Menimbang Sekolah Siaga Bencana
KEMAMPUAN mitigasi bencana menjadi sangat penting untuk didiskusikan kembali. Dalam dua dekade terakhir, setidaknya 12 bencana besar yang telah melanda Tanah Air dengan kerusakan dan kerugian jiwa, fisik, ekonomi, pendidikan, dan lingkungan.
Rentetan bencana-bencana tersebut dimulai dengan gempa bumi dan tsunami Aceh dan Nias (2004), sampai gempa bumi dan tsunami Palu (2018) dan tsunami Selat Sunda (2018) (Sekretariat Nasional Satuan Pendidikan Aman Bencana: 2017).

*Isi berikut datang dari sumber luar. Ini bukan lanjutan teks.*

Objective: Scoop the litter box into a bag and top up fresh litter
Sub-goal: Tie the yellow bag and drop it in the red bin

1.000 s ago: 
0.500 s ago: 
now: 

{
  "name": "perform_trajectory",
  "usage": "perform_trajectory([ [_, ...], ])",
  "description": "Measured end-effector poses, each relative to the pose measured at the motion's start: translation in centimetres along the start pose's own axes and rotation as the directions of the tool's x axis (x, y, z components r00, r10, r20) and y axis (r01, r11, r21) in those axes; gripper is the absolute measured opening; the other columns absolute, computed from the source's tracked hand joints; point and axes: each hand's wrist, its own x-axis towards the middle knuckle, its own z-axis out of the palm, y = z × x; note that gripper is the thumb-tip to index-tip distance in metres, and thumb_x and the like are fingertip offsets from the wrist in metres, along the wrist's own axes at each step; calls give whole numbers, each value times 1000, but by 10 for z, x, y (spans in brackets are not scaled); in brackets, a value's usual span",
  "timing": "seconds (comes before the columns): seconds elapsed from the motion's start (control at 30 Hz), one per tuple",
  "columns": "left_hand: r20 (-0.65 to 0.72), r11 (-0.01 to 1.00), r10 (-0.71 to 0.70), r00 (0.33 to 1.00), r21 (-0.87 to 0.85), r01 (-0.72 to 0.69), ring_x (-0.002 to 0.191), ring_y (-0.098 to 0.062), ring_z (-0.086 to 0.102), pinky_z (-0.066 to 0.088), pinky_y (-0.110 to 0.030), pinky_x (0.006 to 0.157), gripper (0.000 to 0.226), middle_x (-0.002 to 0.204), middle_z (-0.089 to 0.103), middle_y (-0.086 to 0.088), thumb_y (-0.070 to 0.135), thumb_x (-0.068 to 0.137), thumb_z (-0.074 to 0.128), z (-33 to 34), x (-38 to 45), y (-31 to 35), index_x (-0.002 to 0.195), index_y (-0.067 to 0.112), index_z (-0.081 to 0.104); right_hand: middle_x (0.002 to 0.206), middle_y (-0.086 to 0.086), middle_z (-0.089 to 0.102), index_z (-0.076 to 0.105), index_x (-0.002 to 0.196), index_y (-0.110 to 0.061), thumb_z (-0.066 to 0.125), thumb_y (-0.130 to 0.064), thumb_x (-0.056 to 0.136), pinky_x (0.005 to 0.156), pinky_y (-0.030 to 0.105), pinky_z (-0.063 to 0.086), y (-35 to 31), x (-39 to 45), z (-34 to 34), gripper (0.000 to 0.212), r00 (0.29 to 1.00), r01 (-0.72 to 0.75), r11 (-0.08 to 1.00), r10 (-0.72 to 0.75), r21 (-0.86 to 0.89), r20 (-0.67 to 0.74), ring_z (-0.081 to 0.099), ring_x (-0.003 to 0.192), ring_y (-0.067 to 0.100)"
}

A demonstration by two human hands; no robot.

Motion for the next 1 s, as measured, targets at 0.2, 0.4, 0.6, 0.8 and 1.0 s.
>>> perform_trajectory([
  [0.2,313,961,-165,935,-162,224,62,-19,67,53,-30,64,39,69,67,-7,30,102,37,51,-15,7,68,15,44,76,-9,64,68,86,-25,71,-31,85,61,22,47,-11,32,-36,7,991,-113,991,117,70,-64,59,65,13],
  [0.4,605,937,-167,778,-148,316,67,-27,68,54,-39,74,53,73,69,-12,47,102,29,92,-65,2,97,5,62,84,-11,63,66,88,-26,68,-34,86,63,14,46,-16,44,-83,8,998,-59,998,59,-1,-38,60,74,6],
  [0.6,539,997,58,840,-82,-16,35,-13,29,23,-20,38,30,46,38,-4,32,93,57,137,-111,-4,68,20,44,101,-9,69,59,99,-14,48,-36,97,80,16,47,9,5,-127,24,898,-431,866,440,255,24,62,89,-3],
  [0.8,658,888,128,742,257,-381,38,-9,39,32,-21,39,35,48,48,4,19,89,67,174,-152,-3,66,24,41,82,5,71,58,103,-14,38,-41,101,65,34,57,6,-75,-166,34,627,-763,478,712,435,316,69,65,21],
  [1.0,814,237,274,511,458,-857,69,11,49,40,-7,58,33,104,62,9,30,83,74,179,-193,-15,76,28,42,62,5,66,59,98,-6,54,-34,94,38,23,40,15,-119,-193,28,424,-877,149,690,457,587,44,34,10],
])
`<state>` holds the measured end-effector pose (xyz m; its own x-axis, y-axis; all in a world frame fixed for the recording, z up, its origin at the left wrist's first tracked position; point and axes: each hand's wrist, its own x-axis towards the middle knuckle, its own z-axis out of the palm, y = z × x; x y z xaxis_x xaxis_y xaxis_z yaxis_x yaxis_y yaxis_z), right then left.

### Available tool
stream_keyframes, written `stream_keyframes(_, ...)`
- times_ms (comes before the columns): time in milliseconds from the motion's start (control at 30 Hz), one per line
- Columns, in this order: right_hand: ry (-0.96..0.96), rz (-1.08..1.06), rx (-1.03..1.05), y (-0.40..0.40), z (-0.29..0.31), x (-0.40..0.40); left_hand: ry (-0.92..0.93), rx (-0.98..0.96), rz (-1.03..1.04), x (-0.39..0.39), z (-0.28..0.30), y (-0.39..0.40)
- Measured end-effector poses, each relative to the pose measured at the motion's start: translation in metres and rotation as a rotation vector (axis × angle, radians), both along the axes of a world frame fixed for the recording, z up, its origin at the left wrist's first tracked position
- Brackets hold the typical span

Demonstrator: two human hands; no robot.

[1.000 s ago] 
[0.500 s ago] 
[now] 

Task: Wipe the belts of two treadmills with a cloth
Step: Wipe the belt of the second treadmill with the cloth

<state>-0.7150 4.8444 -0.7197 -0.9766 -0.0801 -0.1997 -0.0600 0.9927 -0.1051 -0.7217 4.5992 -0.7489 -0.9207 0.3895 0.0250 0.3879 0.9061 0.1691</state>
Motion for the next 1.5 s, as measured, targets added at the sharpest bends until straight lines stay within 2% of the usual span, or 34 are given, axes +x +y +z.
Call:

Bencana mustahil dihindari, tetapi kewajiban untuk bersiap dan responsif dengan segala rencana pencegahan dan perlindungan ialah hal yang bisa dan harus dilakukan. Tanpa persiapan, bencana minor seperti pasang purnama atau banjir musiman saja akan menyebabkan korban dan kerusakan besar. Dengan rencana, bencana yang lebih besar dapat ditekan jumlah korban dan risiko kerusakannya.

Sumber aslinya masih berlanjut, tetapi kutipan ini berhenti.